_Data for review_:
___
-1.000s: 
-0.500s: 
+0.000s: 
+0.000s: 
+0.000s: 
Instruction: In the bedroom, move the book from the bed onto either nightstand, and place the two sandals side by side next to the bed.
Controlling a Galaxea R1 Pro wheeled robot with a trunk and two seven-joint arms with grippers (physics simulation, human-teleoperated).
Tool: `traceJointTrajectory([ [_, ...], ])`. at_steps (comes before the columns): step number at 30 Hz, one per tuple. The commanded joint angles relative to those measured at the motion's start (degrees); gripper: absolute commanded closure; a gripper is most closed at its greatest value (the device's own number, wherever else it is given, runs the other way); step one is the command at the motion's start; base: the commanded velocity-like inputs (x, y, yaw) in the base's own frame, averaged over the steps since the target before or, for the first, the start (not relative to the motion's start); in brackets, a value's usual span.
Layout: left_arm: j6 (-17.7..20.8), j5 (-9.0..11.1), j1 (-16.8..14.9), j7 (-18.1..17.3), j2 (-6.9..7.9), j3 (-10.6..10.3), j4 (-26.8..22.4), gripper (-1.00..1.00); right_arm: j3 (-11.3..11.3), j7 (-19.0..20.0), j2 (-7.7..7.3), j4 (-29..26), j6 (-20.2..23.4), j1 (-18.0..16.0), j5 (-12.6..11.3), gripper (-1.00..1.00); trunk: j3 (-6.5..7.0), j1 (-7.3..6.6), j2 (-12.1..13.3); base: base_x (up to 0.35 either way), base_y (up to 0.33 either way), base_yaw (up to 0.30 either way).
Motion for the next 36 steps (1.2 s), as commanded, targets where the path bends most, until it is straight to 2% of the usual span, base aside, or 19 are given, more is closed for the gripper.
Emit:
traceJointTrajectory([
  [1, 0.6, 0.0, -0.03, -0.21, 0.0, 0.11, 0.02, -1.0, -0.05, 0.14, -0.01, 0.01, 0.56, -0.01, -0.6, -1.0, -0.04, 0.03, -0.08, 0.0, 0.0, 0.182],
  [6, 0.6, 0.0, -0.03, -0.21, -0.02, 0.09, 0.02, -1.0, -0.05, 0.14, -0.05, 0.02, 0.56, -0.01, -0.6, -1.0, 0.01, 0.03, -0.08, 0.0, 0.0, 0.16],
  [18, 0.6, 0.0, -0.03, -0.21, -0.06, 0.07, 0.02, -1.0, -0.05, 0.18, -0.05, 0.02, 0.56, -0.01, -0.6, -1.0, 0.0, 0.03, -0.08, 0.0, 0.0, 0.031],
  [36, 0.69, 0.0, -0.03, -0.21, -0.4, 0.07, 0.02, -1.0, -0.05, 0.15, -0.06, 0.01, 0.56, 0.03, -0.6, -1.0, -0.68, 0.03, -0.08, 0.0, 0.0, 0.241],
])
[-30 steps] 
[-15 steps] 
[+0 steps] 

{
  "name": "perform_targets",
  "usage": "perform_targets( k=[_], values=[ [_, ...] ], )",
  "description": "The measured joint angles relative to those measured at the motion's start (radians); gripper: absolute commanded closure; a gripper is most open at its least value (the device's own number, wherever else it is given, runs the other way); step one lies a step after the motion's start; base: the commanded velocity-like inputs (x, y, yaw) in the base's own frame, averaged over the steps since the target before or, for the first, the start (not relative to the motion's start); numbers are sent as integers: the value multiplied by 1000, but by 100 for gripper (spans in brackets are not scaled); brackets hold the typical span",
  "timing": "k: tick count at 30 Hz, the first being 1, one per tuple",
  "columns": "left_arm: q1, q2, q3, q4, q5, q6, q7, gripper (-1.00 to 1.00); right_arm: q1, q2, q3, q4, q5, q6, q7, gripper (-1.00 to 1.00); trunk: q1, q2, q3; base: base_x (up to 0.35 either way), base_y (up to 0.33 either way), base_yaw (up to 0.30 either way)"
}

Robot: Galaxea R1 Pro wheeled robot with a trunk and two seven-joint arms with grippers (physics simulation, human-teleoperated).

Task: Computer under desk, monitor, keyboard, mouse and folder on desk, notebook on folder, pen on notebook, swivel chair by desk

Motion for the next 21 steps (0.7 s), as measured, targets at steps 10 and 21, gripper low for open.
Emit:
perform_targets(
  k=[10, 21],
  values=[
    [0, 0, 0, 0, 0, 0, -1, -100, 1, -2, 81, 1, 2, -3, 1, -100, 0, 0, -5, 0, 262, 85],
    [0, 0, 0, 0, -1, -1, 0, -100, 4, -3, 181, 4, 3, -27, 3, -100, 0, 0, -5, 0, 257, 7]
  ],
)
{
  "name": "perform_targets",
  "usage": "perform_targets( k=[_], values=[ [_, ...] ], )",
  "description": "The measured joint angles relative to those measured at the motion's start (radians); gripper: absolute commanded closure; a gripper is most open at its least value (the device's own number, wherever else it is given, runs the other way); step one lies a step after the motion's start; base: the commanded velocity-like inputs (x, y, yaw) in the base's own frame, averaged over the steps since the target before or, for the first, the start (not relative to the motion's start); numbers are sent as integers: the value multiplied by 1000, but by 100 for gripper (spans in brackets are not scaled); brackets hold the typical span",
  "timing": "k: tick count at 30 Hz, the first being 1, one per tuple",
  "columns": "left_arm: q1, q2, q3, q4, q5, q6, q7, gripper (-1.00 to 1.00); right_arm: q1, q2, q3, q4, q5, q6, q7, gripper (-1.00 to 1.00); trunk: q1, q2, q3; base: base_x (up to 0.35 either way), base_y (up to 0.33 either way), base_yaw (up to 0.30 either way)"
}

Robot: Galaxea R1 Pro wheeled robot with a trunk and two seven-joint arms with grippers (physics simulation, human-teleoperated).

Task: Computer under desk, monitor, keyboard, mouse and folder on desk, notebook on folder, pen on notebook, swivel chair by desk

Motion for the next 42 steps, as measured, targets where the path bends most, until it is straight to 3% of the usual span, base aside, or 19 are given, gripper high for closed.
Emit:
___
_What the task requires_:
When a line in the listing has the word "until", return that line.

_Response_:
Motion for the next 36 steps (1.2 s), as commanded, targets where the path bends most, until it is straight to 2% of the usual span, base aside, or 19 are given, more is closed for the gripper.
Motion for the next 42 steps, as measured, targets where the path bends most, until it is straight to 3% of the usual span, base aside, or 19 are given, gripper high for closed.

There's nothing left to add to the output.